Researchers from the University of Glasgow and colleagues flew into microgravity to study how the different gravitational pull of other planets could affect the process of electrolysis, which uses electric current, passed through two electrodes, to split water into hydrogen and oxygen.
Currently, space missions carry all the oxygen they require with them in bulky tanks. However, scientists are proposing to find sources of oxygen instead in the form of ice, which may be present on both planetary surfaces.
Electrolyzing melted ice could free missions from the need to carry their own oxygen and help long-term habitations, such as NASA’s Artemis lunar station, become self-sustaining.
However, little is known about how electrolysis might function on Mars, where gravity is 1/3 that of Earth, and the moon, where it’s 1/6.
The team, led by Dr. Bethany Lomax, a Ph.D. student at University of Glasgow’s School of Chemistry, designed and built an experiment to take into microgravity environments created during parabolic flights that create brief periods of weightlessness during upward and downward arcs.
Aboard an Air Zero G Airbus A310 flown by the European Space Agency and Novespace, the researchers deployed four electrolysis cells built into a small centrifuge. During the plane’s microgravity moments, they created lower gravitational conditions by spinning the centrifuge at different speeds.

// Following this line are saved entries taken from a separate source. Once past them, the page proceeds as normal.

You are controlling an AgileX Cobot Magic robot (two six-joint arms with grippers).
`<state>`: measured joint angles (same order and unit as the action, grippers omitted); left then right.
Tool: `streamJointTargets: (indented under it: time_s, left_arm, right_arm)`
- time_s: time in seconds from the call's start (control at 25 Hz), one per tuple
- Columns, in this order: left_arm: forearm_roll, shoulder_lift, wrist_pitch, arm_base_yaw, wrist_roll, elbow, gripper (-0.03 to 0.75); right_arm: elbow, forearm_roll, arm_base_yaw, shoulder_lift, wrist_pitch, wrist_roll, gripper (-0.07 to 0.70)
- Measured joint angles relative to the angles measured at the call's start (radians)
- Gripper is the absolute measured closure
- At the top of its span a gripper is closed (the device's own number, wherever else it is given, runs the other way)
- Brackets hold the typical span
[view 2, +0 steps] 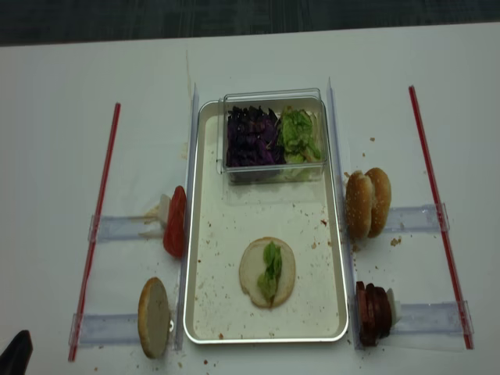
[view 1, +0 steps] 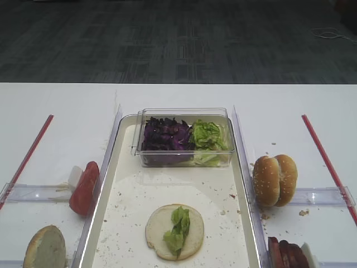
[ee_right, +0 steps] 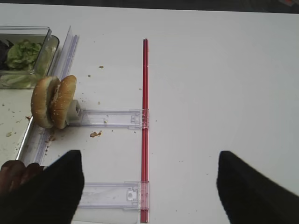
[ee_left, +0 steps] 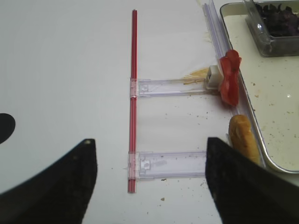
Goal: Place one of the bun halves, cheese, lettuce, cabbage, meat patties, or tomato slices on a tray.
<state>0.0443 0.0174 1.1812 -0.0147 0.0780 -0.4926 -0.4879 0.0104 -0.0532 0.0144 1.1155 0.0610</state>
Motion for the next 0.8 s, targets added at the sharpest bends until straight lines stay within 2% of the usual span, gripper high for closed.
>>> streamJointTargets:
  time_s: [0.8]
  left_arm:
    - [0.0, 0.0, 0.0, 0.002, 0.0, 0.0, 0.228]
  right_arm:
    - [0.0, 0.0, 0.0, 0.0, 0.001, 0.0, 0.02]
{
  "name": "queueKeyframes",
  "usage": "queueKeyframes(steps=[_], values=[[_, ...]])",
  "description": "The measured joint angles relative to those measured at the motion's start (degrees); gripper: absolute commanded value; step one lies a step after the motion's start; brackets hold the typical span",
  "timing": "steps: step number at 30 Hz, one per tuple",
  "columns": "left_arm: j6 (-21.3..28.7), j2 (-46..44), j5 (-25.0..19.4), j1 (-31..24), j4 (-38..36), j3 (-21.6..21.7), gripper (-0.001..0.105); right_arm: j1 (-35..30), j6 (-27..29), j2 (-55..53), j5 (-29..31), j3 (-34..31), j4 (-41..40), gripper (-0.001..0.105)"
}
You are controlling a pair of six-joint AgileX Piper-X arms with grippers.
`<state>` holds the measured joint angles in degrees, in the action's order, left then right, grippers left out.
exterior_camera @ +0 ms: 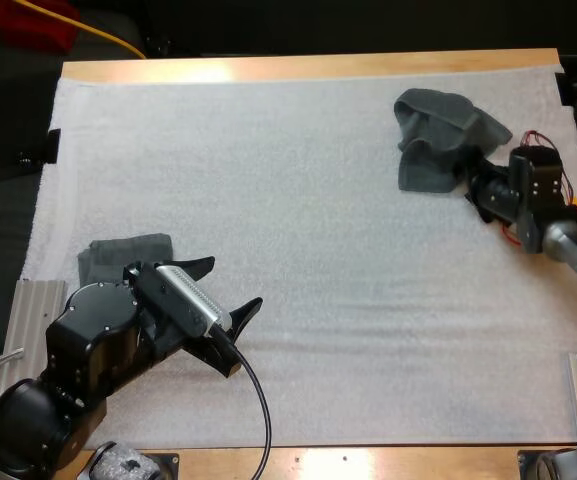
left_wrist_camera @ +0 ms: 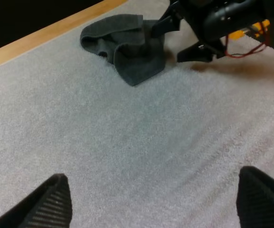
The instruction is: Pick towel from pile, fold and stack
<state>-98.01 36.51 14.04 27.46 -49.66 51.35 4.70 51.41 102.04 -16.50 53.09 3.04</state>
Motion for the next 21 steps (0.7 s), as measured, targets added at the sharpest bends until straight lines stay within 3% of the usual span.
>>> queueKeyframes(steps=[14,21], values=[[-0.2,0.0,0.0,0.0,0.0,0.0,0.07,0.0,-1.1,6.3,-0.8,4.1,1.1,0.082],[-0.2,0.0,0.0,0.0,0.0,0.0,0.07,0.0,-1.7,7.9,-2.0,4.8,2.7,0.061]])
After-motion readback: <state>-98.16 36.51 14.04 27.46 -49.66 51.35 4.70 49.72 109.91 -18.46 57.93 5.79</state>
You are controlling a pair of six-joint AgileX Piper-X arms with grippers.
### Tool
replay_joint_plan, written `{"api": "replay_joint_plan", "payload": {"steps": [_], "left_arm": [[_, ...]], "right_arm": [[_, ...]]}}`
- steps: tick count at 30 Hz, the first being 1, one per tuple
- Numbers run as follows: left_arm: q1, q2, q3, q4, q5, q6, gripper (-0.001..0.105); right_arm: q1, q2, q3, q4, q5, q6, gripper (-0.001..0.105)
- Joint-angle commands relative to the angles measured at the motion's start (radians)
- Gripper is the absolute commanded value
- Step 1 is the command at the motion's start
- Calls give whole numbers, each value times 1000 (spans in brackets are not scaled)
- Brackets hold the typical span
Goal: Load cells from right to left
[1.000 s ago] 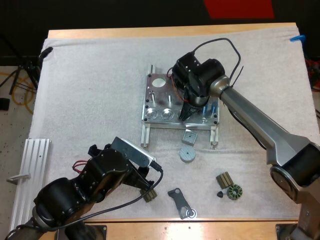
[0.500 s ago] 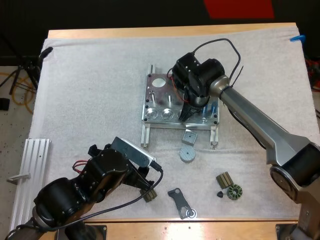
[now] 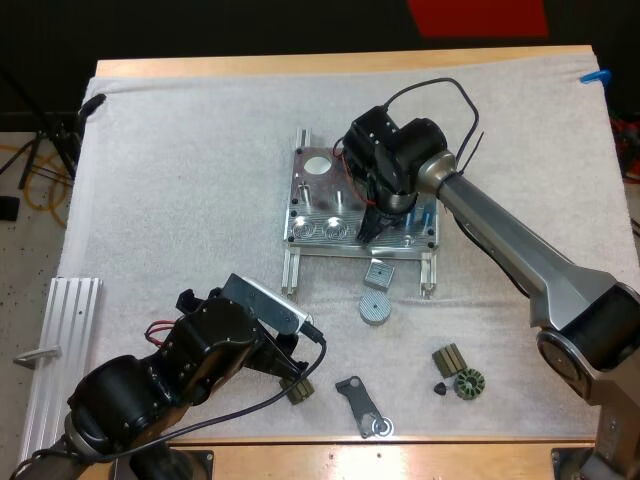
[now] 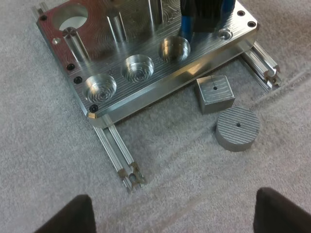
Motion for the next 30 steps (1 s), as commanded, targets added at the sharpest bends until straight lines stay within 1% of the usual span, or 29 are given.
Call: {"api": "replay_joint_plan", "payload": {"steps": [1, 6, 7, 9, 11, 14, 16, 22, 26, 30], "left_arm": [[0, -5, -3, -4, -1, 0, 66], [0, -5, -3, -4, -1, 0, 66], [0, -5, -3, -4, -1, 0, 66], [0, -5, -3, -4, -1, 0, 66], [0, -5, -3, -4, -1, 0, 66], [0, -5, -3, -4, -1, 0, 66], [0, -5, -3, -4, -1, 0, 66], [0, -5, -3, -4, -1, 0, 66], [0, -5, -3, -4, -1, 0, 66], [0, -5, -3, -4, -1, 0, 66]], "right_arm": [[-1, -2, -4, -5, 4, 0, 0], [-1, -2, -4, -5, 4, 3, 0], [-1, -2, -4, -5, 4, 2, 2], [-1, -2, -4, -5, 4, 2, 12], [-1, -2, -4, -5, 4, 5, 32], [-1, -5, -4, -5, 4, 27, 51], [1, -13, -4, -10, 4, 27, 52], [1, -65, -4, -49, 7, 25, 52], [1, -104, -4, -67, 63, 22, 52], [-1, -115, -4, -67, 93, 22, 52]]}}
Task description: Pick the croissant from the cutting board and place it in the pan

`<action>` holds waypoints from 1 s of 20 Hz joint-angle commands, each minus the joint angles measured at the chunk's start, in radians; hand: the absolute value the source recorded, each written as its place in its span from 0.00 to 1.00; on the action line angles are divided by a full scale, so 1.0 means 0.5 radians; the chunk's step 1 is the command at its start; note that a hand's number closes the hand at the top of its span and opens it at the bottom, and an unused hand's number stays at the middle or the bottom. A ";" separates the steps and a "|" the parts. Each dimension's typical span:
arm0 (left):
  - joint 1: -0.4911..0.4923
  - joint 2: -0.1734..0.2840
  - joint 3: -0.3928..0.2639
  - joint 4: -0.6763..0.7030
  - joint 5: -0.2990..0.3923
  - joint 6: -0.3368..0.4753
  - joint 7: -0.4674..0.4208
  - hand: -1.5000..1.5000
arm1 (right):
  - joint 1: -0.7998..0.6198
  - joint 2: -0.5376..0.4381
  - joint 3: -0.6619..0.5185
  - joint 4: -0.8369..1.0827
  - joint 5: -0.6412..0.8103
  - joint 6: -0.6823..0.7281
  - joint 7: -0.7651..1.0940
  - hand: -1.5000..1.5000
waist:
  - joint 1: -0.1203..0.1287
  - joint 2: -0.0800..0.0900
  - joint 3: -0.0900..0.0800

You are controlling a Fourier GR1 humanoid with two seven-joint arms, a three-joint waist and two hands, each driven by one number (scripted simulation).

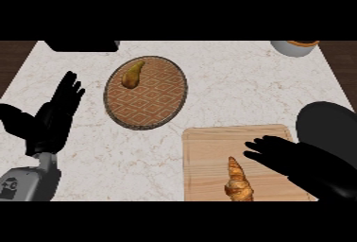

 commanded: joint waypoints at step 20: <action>0.034 -0.098 0.108 -0.051 -0.104 -0.137 0.054 0.50 | -0.008 0.581 0.402 -0.286 0.886 0.423 0.488 0.00 | -0.008 0.000 0.002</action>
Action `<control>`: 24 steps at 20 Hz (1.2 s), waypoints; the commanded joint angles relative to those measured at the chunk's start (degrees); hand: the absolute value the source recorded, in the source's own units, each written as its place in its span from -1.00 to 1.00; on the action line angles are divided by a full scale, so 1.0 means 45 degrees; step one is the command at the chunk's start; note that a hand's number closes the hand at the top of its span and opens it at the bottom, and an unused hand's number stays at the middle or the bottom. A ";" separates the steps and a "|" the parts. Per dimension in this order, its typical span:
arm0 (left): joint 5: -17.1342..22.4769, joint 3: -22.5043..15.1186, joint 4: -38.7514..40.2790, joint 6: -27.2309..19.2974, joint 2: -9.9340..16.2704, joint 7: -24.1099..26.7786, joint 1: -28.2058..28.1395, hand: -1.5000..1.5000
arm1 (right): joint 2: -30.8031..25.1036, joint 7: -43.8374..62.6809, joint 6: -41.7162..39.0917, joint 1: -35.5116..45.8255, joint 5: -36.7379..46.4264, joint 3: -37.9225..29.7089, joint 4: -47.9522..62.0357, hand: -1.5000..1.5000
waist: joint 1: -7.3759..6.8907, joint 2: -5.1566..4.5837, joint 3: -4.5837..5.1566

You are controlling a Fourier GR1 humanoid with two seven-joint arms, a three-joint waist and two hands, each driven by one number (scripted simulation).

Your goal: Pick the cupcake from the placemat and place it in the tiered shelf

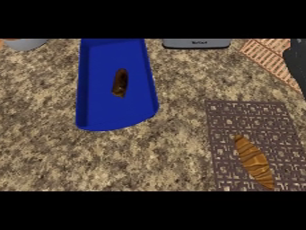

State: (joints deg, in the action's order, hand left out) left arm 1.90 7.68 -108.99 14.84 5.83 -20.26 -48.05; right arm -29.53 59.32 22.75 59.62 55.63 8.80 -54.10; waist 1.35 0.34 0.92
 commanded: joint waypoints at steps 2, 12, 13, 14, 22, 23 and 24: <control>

During three flights of 31 parabolic arcs each, they measured the bubbles of oxygen produced at each cell’s electrodes.
The results suggest the electrochemical cells would produce 11% less oxygen in lower gravity than they would on Earth. Further experiments explored oxygen yield in conditions up to 8x Earth’s gravity showing it was possible to extrapolate reliable results for low-gravity conditions.
Lomax, now a research fellow at the European Space Agency, says, “The drop in efficiency at gravity levels relevant to the moon and Mars wasn’t investigated experimentally. The reduction in efficiency we observed might not seem like a huge difference, but in space missions, where every watt of power needs to be carefully budgeted, the extra electricity needed to match the cells’ terrestrial performance must be considered.”
Note: Researchers from the Universities of Glasgow and Manchester, the European Space Research and Technology Centre, and the Johns Hopkins University Applied Physics Laboratory contributed to the paper, “Predicting the efficiency of oxygen-evolving electrolysis on the Moon and Mars,” published in Nature Communications.